In the very short term, we could well see a scenario where inflation falls across the developed world largely because of the recent dramatic falls in the price of oil. But beyond the initial demand shock and the inventory adjustment that is subsequently playing out in reaction to the fall in demand, we could see supply adjusting to a new equilibrium not just in oil but in other industries too.
As these short-term impacts unwind, the inflationary impetus that builds in the monetary aggregates across the world and in society more broadly may lead to an inflation inflection point. Furthermore it is likely that policymakers will tolerate this initially and may even quietly welcome it – not least because for so long inflation has been below target. If higher inflation starts to get to unacceptable levels later, this may prove to be very challenging for central banks but in the first instance, higher inflation may be seen as a good thing and consistent with inflation targeting policy. Central Banks tend to believe that fighting deflation is much more difficult & challenging than fighting inflation.
Higher inflation can have profound implications for financial and real asset prices. Most obviously, gold and other precious metals prices could well continue to rise but this could well be followed by increasing prices across the industrial metals complex. Other real asset prices will also tend to rise given their inherent inflation protection characteristics although some types of commercial property may struggle, for example, as consumer shopping behaviour continues to change.
Government and corporate bond prices typically fall, and yields rise, in an environment of rising inflation and in some circumstances, with a modest increase in inflation expectations, these falls can be very significant.

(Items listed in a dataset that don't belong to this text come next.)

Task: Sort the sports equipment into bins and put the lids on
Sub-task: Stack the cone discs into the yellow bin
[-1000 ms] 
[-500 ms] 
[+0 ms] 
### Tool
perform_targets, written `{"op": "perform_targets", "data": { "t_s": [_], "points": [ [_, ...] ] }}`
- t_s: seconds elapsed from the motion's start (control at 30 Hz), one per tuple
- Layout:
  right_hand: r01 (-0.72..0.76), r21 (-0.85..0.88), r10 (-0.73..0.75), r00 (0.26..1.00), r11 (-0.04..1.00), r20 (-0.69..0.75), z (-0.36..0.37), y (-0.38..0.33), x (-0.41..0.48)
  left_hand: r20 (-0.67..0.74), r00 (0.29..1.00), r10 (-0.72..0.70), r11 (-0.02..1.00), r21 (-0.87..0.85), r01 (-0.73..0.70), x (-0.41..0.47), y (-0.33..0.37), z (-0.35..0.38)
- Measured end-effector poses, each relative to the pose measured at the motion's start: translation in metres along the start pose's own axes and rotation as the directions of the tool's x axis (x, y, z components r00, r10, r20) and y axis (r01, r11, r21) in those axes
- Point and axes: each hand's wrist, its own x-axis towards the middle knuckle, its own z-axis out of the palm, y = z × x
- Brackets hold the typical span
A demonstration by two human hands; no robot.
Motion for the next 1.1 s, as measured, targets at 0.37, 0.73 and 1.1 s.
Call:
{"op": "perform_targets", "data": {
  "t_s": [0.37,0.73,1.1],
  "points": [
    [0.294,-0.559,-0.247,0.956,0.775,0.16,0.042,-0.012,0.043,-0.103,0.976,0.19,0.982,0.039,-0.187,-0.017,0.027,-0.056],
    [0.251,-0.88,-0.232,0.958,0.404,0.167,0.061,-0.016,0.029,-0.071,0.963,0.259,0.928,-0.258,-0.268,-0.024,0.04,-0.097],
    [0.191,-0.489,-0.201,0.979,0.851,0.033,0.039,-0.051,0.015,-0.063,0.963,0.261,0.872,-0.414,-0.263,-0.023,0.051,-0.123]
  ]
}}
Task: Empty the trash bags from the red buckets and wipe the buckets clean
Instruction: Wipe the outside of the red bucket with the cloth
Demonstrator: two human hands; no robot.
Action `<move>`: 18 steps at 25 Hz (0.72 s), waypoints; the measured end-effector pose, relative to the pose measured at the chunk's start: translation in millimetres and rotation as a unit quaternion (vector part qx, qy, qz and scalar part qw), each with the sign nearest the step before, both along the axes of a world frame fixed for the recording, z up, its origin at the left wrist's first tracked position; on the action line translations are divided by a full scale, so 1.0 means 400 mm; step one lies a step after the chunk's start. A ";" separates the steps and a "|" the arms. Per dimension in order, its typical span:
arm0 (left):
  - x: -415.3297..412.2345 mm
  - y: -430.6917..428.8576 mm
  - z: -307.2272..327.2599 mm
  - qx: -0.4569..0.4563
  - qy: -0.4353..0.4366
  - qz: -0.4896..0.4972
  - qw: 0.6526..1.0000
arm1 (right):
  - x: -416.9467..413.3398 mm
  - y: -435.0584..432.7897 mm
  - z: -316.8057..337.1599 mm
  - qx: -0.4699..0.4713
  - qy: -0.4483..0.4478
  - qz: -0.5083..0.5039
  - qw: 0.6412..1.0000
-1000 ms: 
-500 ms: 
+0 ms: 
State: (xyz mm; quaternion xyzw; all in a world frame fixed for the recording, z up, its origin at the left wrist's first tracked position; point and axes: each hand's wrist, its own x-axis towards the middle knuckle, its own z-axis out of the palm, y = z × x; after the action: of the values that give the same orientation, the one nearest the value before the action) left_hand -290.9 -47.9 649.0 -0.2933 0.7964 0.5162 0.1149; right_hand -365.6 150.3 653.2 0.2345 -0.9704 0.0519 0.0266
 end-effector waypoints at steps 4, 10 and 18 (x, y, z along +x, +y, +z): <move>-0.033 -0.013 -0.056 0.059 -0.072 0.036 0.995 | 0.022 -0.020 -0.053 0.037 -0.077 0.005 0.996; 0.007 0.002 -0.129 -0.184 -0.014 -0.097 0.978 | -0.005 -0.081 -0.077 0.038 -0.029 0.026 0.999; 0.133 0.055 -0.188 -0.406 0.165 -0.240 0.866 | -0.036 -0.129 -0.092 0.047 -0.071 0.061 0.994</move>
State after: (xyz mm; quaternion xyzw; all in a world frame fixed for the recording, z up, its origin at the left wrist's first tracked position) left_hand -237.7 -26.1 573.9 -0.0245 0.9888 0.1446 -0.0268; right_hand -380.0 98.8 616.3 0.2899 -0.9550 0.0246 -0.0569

Equities are financial assets with inherent inflation protection characteristics – and this makes them relatively much more attractive than bonds in a rising inflation environment. Of course, not all equities are likely to prosper, and it is possible that higher inflation and higher discount rates applied to future earnings could undermine the very lofty ratings of some expensive growth stocks.
Clearly, the pandemic crisis has had a profound impact on society and economies around the world. As we emerge from lockdown, it is entirely appropriate to think clearly about what the lasting implications of this crisis will be. There is much uncertainty and speculation, but where it is possible to make informed judgements we will endeavour to do so.

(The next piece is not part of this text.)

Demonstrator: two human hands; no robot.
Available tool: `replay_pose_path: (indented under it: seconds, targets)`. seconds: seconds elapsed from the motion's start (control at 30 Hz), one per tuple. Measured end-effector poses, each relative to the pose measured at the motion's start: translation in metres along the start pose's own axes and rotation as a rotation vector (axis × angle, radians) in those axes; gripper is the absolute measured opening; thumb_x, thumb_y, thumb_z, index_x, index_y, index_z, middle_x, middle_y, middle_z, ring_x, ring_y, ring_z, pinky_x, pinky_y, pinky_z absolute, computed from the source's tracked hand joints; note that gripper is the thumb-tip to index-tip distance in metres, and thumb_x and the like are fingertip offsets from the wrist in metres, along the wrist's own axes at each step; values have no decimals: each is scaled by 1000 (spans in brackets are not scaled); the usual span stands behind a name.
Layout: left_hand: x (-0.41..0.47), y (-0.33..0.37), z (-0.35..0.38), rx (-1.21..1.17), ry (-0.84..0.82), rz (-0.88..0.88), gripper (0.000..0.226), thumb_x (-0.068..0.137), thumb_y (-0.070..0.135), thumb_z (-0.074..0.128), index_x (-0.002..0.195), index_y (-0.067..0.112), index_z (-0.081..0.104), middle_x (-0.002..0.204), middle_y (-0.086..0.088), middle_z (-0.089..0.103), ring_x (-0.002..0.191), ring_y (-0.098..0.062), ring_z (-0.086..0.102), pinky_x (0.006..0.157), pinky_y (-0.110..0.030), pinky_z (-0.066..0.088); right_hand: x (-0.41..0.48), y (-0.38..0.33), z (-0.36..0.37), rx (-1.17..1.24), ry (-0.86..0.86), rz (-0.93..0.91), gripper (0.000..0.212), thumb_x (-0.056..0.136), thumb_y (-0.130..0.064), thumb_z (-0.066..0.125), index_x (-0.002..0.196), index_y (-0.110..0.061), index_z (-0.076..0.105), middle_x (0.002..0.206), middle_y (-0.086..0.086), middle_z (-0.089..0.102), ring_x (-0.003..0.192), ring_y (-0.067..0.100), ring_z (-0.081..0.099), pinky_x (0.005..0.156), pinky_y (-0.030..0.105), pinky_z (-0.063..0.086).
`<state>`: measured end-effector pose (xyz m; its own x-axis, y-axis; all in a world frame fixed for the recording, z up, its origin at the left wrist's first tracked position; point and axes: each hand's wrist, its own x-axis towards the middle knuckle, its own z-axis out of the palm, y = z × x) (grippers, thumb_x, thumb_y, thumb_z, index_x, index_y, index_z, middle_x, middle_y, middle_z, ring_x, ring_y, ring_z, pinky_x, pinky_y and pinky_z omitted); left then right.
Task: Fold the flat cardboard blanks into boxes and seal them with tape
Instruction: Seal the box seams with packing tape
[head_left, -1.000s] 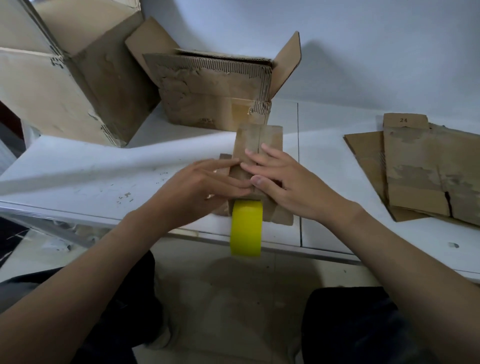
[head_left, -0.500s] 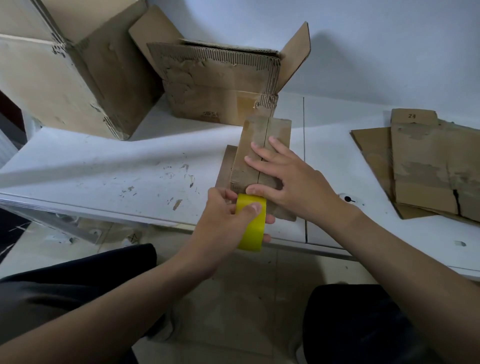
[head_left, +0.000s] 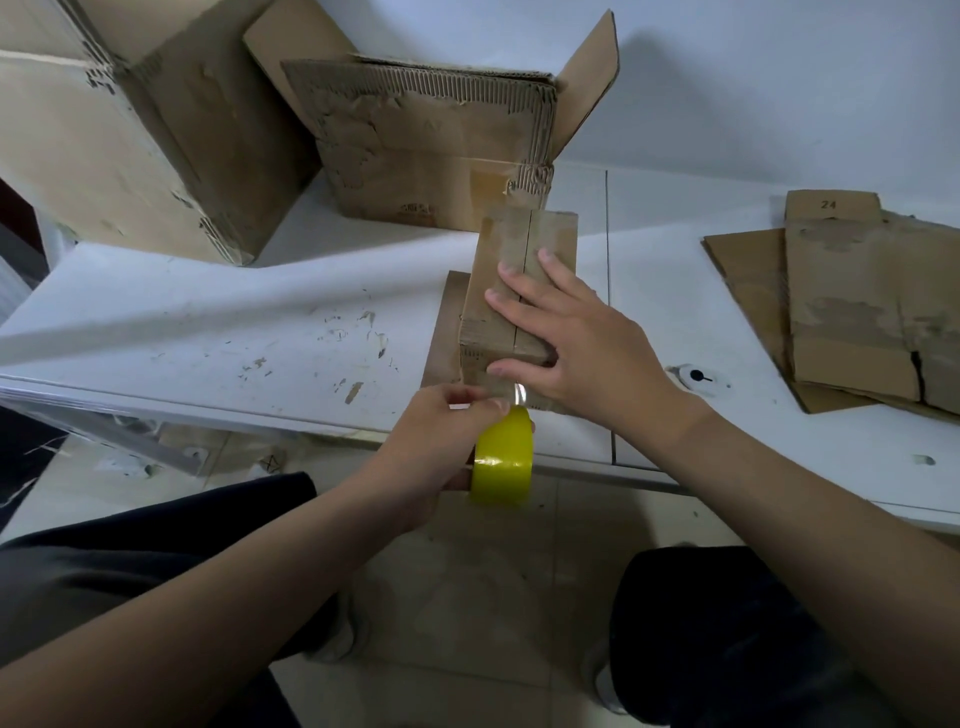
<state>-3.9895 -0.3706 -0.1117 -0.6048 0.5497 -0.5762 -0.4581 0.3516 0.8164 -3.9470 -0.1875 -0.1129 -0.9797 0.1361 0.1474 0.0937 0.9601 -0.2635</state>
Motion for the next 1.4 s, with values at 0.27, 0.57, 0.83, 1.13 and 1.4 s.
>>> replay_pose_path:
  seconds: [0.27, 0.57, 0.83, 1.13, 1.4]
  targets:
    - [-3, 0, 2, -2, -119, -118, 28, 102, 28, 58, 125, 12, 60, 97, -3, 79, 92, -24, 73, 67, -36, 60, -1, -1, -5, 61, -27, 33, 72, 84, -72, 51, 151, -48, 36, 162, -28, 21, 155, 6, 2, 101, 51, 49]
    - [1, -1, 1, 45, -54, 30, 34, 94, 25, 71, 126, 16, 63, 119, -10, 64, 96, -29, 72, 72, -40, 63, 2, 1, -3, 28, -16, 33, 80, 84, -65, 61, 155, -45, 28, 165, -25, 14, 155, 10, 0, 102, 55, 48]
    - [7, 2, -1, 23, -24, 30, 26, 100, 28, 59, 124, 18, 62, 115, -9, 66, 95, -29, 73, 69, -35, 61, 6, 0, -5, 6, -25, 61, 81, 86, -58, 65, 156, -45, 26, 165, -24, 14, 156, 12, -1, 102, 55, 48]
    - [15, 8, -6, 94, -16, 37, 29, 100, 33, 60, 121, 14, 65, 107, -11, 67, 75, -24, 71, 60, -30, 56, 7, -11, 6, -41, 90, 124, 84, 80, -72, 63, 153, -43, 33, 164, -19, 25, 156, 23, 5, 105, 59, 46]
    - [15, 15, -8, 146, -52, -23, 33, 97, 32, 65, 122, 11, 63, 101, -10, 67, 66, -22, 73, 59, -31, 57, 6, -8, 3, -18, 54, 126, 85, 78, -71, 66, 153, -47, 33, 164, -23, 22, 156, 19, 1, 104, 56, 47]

Our analysis leads us to believe that there will be important and long-term economic changes following the pandemic. One of the most important of these, we suspect, will be the lasting impact of the crisis on inflation, which we expect to rise in the medium term after falling in the short term on the back of inventory adjustments and lower oil prices. This significant move in inflation could have profound implications for real and financial asset prices which investors will be thinking about now as they plan for their long-term future financial security in these very difficult times.
The views expressed in this document represent the views of the author at the time of preparation and should not be interpreted as investment advice.